### Try it
Transcribe precisely, and only, the lines beginning at the line containing "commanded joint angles" and ending at the final line of the material below.

Input data below:

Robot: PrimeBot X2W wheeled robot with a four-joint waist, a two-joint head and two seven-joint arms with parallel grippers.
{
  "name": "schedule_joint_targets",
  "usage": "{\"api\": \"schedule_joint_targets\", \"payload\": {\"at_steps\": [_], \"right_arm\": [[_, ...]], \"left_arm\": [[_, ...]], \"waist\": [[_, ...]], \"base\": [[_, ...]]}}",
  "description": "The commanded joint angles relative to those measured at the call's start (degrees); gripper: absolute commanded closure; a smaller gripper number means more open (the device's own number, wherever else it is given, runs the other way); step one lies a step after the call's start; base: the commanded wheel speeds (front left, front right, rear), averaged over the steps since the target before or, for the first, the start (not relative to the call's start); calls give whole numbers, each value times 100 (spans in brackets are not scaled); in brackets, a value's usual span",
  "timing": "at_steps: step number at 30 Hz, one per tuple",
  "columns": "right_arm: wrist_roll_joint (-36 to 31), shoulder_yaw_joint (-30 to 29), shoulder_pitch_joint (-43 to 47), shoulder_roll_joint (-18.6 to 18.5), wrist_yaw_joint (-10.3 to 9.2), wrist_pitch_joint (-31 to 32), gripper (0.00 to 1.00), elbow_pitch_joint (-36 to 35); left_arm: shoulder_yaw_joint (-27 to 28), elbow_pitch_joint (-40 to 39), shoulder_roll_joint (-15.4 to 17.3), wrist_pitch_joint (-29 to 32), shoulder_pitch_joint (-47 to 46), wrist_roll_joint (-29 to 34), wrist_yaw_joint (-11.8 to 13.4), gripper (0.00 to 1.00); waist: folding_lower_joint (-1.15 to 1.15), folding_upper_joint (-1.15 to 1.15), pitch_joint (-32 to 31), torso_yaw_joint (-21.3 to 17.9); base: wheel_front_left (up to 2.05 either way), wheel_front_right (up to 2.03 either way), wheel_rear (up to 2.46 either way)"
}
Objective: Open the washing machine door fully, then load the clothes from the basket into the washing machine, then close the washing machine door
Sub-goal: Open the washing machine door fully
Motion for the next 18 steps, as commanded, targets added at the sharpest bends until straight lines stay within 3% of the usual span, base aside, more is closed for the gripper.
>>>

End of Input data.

### Result for this exercise
  "description": "The commanded joint angles relative to those measured at the call's start (degrees); gripper: absolute commanded closure; a smaller gripper number means more open (the device's own number, wherever else it is given, runs the other way); step one lies a step after the call's start; base: the commanded wheel speeds (front left, front right, rear), averaged over the steps since the target before or, for the first, the start (not relative to the call's start); calls give whole numbers, each value times 100 (spans in brackets are not scaled); in brackets, a value's usual span",
  "timing": "at_steps: step number at 30 Hz, one per tuple",
  "columns": "right_arm: wrist_roll_joint (-36 to 31), shoulder_yaw_joint (-30 to 29), shoulder_pitch_joint (-43 to 47), shoulder_roll_joint (-18.6 to 18.5), wrist_yaw_joint (-10.3 to 9.2), wrist_pitch_joint (-31 to 32), gripper (0.00 to 1.00), elbow_pitch_joint (-36 to 35); left_arm: shoulder_yaw_joint (-27 to 28), elbow_pitch_joint (-40 to 39), shoulder_roll_joint (-15.4 to 17.3), wrist_pitch_joint (-29 to 32), shoulder_pitch_joint (-47 to 46), wrist_roll_joint (-29 to 34), wrist_yaw_joint (-11.8 to 13.4), gripper (0.00 to 1.00); waist: folding_lower_joint (-1.15 to 1.15), folding_upper_joint (-1.15 to 1.15), pitch_joint (-32 to 31), torso_yaw_joint (-21.3 to 17.9); base: wheel_front_left (up to 2.05 either way), wheel_front_right (up to 2.03 either way), wheel_rear (up to 2.46 either way)"
}
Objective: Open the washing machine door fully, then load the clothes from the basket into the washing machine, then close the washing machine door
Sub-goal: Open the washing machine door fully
Motion for the next 18 steps, as commanded, targets added at the sharpest bends until straight lines stay within 3% of the usual span, base aside, more is closed for the gripper.
>>>

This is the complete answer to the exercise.